Chair of NHS England
- In office 31 October 2018 – 22 January 2022
- Prime Minister: Theresa May Boris Johnson
- Chief Executive: The Lord Stevens of Birmingham Amanda Pritchard
- Preceded by: Malcolm Grant
- Succeeded by: Richard Meddings

Parliamentary Under-Secretary of State for Business, Energy and Industrial Strategy
- In office 21 December 2016 – 27 October 2017
- Prime Minister: Theresa May
- Preceded by: Position established
- Succeeded by: The Lord Henley

Parliamentary Under-Secretary of State for National Health Services Productivity
- In office 14 May 2015 – 21 December 2016
- Prime Minister: David Cameron Theresa May
- Preceded by: The Earl Howe
- Succeeded by: The Lord O'Shaughnessy

Member of the House of Lords
- Lord Temporal
- Life peerage 29 May 2015

Member of Parliament for North Norfolk
- In office 1 May 1997 – 14 May 2001
- Preceded by: Ralph Howell
- Succeeded by: Norman Lamb

Personal details
- Born: 3 December 1954 (age 71)
- Party: Independent (since 2018)
- Other political affiliations: Conservative (until 2018)
- Spouse: Caroline Holmes
- Parent(s): Jim Prior Jane Lywood
- Alma mater: Pembroke College, Cambridge

= David Prior, Baron Prior of Brampton =

Former chairman of NHS England and life peer

David Gifford Leathes Prior, Baron Prior of Brampton (born 3 December 1954) is the former chairman of NHS England and chairman of University College Hospital. He served as Conservative Member of Parliament (MP) for North Norfolk from 1997 until the 2001 general election, when he lost his seat to Norman Lamb of the Liberal Democrats by 483 votes. In 2015, he was appointed as a life peer in the House of Lords.

==Early life==
The son of Conservative politician James Prior, he was educated at Charterhouse School and Pembroke College, Cambridge, where he gained an exhibition and MA degree in Law.

During his time at Cambridge, he helped to launch the Cambridge University Industrial Society, a student group, which subsequently spread to many other UK universities. He was Chairman of the Cambridge University Conservative Association and was elected an officer of Cambridge University Students’ Union.

==Career==
From 1977 to 1980, he worked for the investment banks Lehman Brothers and Lazard Frères in New York, training as an investment banker, and qualified as a barrister in 1976, becoming a member of Gray's Inn. He was seconded to the British Steel Corporation to work with Sir Ian MacGregor. He was appointed Managing director of British Steel Service Centres Ltd and later appointed Commercial Director British Steel, establishing joint ventures in China, Turkey, Europe and North America. After British Steel, he managed a number of private steel and manufacturing businesses.

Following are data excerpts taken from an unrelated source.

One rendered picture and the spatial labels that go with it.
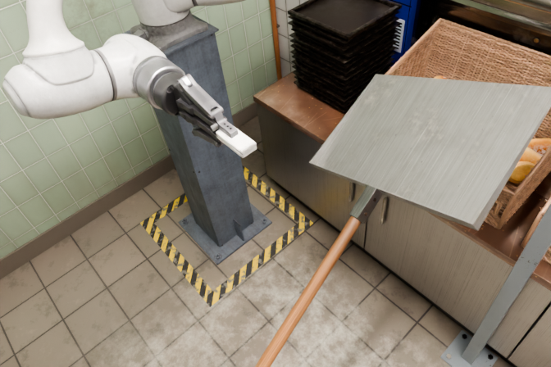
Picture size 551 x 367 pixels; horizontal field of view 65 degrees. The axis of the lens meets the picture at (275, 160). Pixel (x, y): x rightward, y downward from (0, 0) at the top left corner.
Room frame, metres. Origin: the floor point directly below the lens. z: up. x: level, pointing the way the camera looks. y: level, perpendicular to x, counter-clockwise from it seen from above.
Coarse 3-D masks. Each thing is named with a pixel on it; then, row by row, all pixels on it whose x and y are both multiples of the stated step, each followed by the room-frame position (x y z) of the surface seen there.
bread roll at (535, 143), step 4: (532, 140) 0.94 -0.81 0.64; (536, 140) 0.93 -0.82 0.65; (540, 140) 0.92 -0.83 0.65; (544, 140) 0.92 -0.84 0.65; (548, 140) 0.91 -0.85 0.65; (532, 144) 0.92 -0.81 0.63; (536, 144) 0.92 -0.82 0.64; (540, 144) 0.91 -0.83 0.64; (544, 144) 0.91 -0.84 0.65; (548, 144) 0.90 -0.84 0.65; (532, 148) 0.92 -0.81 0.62; (536, 148) 0.91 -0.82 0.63; (540, 148) 0.90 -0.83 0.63; (544, 148) 0.90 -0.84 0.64; (548, 148) 0.90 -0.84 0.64; (540, 152) 0.90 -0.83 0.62; (544, 152) 0.89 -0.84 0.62
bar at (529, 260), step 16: (512, 0) 0.89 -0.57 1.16; (528, 0) 0.86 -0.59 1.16; (544, 0) 0.84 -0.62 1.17; (544, 224) 0.52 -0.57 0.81; (544, 240) 0.51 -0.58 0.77; (528, 256) 0.51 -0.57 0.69; (512, 272) 0.52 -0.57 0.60; (528, 272) 0.50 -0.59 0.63; (512, 288) 0.51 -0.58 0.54; (496, 304) 0.52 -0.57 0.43; (496, 320) 0.50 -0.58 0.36; (464, 336) 0.59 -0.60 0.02; (480, 336) 0.51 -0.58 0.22; (448, 352) 0.55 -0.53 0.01; (464, 352) 0.53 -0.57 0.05; (480, 352) 0.53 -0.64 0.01
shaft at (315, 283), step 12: (348, 228) 0.61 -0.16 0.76; (336, 240) 0.59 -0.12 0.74; (348, 240) 0.59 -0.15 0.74; (336, 252) 0.56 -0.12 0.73; (324, 264) 0.55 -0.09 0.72; (312, 276) 0.53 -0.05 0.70; (324, 276) 0.52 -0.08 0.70; (312, 288) 0.50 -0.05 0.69; (300, 300) 0.48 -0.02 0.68; (300, 312) 0.46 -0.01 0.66; (288, 324) 0.44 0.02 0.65; (276, 336) 0.42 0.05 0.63; (288, 336) 0.42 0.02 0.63; (276, 348) 0.40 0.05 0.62; (264, 360) 0.38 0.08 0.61
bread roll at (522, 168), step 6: (522, 162) 0.84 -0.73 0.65; (528, 162) 0.84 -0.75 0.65; (516, 168) 0.82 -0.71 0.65; (522, 168) 0.82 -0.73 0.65; (528, 168) 0.82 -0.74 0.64; (516, 174) 0.81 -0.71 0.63; (522, 174) 0.81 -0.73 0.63; (510, 180) 0.81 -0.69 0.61; (516, 180) 0.80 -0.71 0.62; (522, 180) 0.80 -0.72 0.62
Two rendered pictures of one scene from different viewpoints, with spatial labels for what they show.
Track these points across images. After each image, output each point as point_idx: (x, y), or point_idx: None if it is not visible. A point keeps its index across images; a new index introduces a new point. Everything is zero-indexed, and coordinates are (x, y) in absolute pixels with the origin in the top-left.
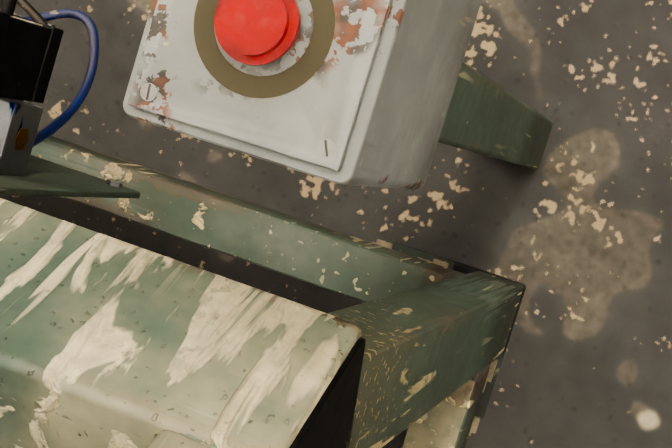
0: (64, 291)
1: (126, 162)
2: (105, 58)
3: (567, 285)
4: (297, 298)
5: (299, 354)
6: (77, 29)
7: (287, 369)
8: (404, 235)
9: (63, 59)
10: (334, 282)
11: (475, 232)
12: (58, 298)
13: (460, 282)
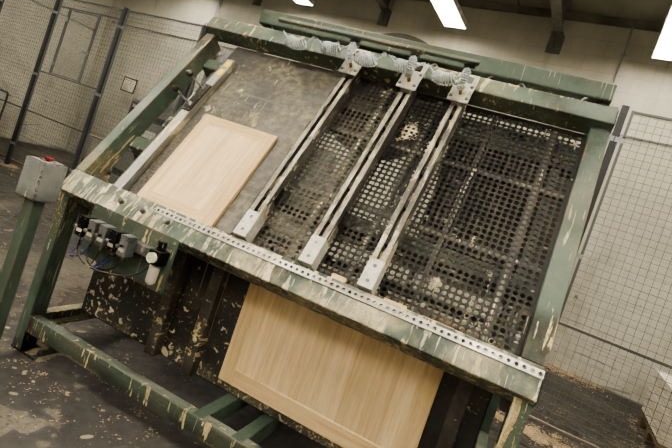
0: (88, 187)
1: (87, 365)
2: (78, 411)
3: (1, 342)
4: (66, 364)
5: (66, 181)
6: (82, 419)
7: (68, 179)
8: (29, 360)
9: (91, 416)
10: (55, 324)
11: (12, 354)
12: (89, 186)
13: (29, 310)
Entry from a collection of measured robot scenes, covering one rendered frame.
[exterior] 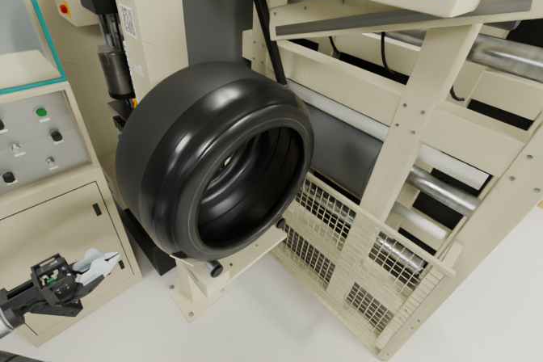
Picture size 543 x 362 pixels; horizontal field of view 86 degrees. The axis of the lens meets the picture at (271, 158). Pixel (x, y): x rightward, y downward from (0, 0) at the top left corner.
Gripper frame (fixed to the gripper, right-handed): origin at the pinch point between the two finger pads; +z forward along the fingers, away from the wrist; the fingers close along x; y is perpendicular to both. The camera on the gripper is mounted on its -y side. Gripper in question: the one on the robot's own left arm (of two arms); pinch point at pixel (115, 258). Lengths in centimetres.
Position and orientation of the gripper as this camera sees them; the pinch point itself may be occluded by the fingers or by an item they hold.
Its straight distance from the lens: 83.4
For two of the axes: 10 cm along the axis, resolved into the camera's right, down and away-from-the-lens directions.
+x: -6.9, -4.9, 5.3
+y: 0.8, -7.8, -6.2
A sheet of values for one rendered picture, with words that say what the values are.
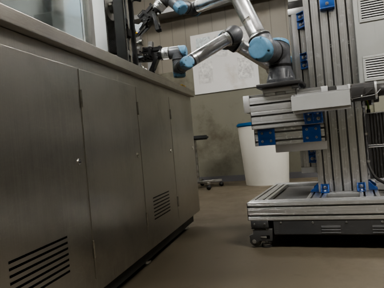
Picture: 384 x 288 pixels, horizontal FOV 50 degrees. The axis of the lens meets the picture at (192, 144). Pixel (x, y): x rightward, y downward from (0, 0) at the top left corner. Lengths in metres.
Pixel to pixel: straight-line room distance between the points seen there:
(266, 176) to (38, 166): 3.89
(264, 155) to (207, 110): 1.32
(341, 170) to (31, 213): 1.68
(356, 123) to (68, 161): 1.56
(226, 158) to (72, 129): 4.47
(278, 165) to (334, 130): 2.57
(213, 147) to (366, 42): 3.70
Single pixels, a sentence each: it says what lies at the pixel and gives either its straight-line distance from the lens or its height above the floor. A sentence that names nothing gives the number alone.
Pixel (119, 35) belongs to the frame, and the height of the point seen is 1.12.
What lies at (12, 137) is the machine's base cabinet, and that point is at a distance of 1.06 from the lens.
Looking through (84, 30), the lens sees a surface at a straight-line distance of 1.58.
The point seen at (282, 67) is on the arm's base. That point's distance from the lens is 2.19.
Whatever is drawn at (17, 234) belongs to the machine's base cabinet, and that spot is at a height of 0.37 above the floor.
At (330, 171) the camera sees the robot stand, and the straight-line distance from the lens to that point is 2.33.
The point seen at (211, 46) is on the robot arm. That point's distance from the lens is 2.48.
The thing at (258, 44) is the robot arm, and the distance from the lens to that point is 2.08.
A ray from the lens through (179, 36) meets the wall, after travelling 6.03.
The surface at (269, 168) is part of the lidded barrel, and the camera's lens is 4.80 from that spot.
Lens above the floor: 0.54
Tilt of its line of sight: level
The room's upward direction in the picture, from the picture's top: 5 degrees counter-clockwise
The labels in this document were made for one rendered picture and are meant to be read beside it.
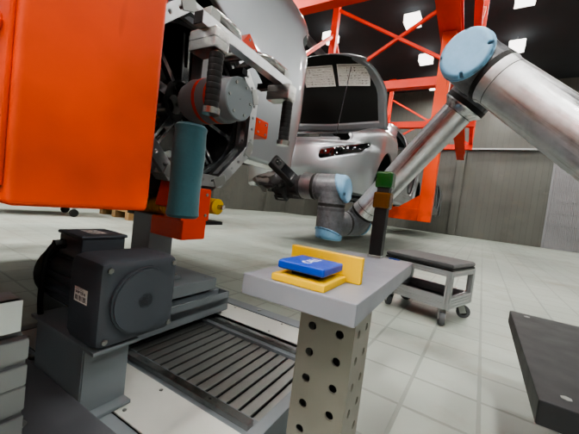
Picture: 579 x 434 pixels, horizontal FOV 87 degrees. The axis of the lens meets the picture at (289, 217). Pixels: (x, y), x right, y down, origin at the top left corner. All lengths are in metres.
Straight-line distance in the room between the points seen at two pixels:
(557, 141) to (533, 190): 14.60
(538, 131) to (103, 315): 0.91
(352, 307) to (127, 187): 0.33
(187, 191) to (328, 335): 0.53
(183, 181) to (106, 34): 0.47
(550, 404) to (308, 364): 0.38
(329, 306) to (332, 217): 0.61
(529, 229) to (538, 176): 2.08
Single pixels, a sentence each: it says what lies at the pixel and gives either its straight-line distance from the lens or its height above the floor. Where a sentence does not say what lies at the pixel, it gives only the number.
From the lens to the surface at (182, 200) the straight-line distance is 0.87.
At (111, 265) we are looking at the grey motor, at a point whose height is 0.40.
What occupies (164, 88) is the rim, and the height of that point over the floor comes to 0.87.
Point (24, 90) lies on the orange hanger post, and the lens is 0.43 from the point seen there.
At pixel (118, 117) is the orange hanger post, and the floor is 0.64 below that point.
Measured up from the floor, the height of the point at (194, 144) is 0.68.
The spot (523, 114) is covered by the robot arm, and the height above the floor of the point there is 0.79.
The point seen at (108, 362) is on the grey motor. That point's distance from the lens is 0.80.
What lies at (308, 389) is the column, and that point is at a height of 0.24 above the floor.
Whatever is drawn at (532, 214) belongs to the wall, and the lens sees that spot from 15.30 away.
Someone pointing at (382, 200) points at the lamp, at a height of 0.59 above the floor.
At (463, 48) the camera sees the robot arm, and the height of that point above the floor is 0.94.
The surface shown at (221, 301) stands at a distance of 1.29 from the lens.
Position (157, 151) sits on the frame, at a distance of 0.96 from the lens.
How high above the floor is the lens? 0.56
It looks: 3 degrees down
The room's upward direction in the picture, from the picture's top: 7 degrees clockwise
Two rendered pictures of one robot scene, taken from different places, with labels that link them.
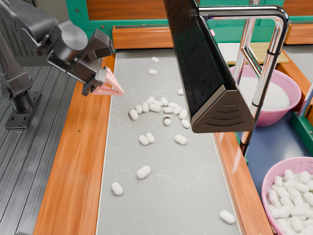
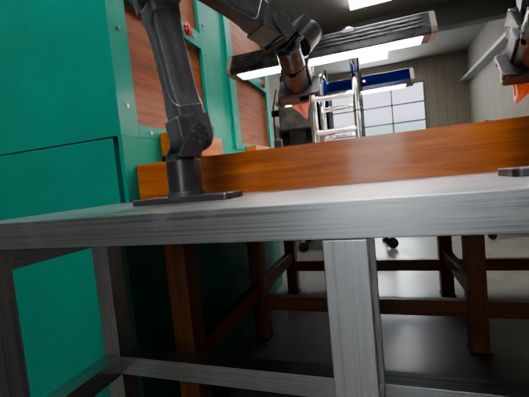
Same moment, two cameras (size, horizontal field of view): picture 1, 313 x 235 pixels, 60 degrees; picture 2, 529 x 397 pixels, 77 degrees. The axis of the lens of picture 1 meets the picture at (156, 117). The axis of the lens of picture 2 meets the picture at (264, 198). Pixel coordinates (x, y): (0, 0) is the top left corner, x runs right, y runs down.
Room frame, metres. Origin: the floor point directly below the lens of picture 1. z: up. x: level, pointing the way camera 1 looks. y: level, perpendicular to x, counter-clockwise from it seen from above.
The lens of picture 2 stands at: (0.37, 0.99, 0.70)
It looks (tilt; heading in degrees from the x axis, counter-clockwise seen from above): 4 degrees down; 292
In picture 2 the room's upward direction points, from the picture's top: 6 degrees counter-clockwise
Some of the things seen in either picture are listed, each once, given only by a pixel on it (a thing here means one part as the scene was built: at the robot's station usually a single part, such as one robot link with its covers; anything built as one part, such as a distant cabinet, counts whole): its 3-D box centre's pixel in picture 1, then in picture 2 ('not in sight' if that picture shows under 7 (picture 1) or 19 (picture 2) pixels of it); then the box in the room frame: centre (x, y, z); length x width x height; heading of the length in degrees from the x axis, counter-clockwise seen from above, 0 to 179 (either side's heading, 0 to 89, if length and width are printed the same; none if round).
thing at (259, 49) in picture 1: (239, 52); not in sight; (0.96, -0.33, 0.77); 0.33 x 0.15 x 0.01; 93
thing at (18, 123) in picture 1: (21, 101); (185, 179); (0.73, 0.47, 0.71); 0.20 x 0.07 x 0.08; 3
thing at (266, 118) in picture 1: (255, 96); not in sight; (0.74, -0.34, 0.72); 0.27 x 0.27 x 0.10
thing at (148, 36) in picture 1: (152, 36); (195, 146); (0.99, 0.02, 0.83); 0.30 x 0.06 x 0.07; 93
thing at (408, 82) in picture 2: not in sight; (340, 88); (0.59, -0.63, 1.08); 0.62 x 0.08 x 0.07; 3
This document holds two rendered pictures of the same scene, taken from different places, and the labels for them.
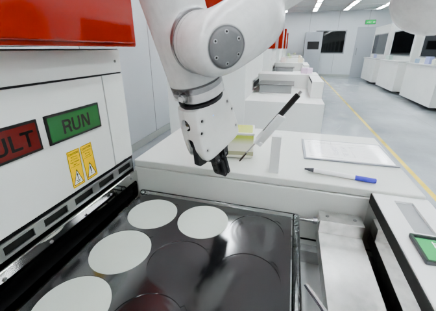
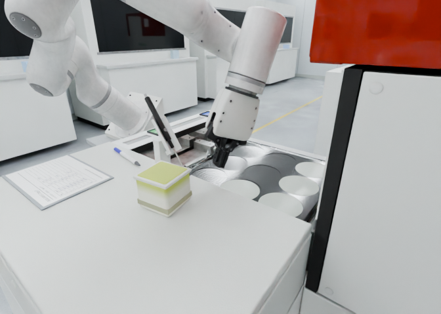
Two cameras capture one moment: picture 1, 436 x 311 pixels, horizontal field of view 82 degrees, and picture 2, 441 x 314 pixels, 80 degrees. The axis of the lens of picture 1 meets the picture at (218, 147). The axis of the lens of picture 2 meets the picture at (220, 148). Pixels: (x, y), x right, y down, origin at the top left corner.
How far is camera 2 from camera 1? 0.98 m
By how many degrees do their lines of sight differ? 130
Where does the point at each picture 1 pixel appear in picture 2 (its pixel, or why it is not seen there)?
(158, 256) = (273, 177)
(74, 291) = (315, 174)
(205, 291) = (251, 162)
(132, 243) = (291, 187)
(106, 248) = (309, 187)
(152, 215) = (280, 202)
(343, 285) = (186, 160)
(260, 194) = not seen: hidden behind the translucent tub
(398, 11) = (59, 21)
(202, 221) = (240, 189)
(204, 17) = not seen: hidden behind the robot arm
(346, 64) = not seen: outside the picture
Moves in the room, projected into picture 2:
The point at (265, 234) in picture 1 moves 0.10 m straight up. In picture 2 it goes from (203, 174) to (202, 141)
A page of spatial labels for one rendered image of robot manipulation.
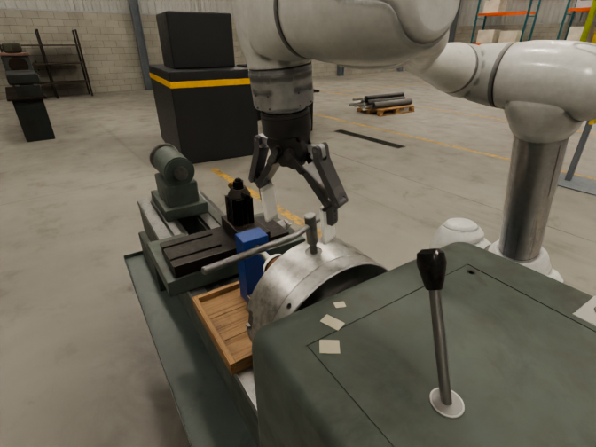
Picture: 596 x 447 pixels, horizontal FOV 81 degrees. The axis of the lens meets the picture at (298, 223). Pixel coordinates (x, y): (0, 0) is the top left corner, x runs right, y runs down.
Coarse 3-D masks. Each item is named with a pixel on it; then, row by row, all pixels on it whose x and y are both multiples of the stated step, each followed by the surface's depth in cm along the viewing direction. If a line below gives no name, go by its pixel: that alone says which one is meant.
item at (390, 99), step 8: (368, 96) 851; (376, 96) 863; (384, 96) 876; (392, 96) 891; (400, 96) 907; (352, 104) 847; (360, 104) 835; (368, 104) 848; (376, 104) 829; (384, 104) 841; (392, 104) 856; (400, 104) 871; (408, 104) 890
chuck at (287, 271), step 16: (320, 240) 72; (336, 240) 74; (288, 256) 69; (304, 256) 68; (320, 256) 67; (336, 256) 67; (368, 256) 73; (272, 272) 68; (288, 272) 66; (304, 272) 65; (256, 288) 69; (272, 288) 66; (288, 288) 64; (256, 304) 68; (272, 304) 65; (256, 320) 68; (272, 320) 64
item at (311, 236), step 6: (306, 216) 64; (312, 216) 64; (306, 222) 64; (312, 222) 64; (312, 228) 65; (306, 234) 66; (312, 234) 65; (312, 240) 66; (312, 246) 67; (312, 252) 68
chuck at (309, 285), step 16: (352, 256) 68; (320, 272) 63; (336, 272) 63; (352, 272) 65; (368, 272) 68; (304, 288) 62; (320, 288) 62; (336, 288) 64; (288, 304) 62; (304, 304) 61
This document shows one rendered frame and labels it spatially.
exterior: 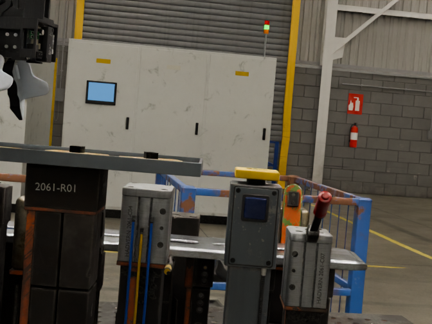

He was elected as MP for North Norfolk in 1997 and he became Chief Executive of the Conservative Party and its deputy chairman and a member of the trade and industry select committee. In 2002 he was appointed chairman of the Norfolk and Norwich University Hospital NHS Trust, resigning in November 2006. He was acting chairman of the Conservative Party in 2001. In the same year, he was made Honorary Doctor at Anglia Ruskin University.

On 14 November 2006, he was arrested, among others, by Norfolk Constabulary investigating allegations of financial irregularities at Cawston Park Hospital previously known as Cawston College, a private psychiatric hospital in Cawston, Norfolk. He was cleared of involvement in the alleged fraud on 15 February 2007 and subsequently reappointed as chairman of the Norfolk and Norwich University Hospital NHS Trust.
In 2009, he was invited to be Chairman of Ormiston Victory Academy in Norwich. He founded and chairs two free schools, the Jane Austen College, and Sir Isaac Newton Free School, a sixth-form college specialising in sciences and mathematics. He is also the chairman of Norwich Primary Academy. In 2012, he became a Trustee of the Inspiration Trust. From 2005 to 2009 he was Chairman of Friends of Families House.

On 28 January 2013 he was appointed as Chairman of the Care Quality Commission. He was said by the Health Service Journal to be the 23rd most powerful person in the English NHS in December 2013. In April 2014 he had a hip replacement operation paid for by private insurance but was treated in a public ward at the Norfolk and Norwich University Hospital NHS Trust.

In March 2015 he told a conference that "the role of the market is hugely limited in health and social care, in part because many of the people who need care the most – as many homeless people are – are often unheard; they have no power. The market requires people with power, people who can choose [in order to bring improvement]. In healthcare that’s not the case.” His stance appeared to conflict with the assumptions underlying the Health and Social Care Act 2012.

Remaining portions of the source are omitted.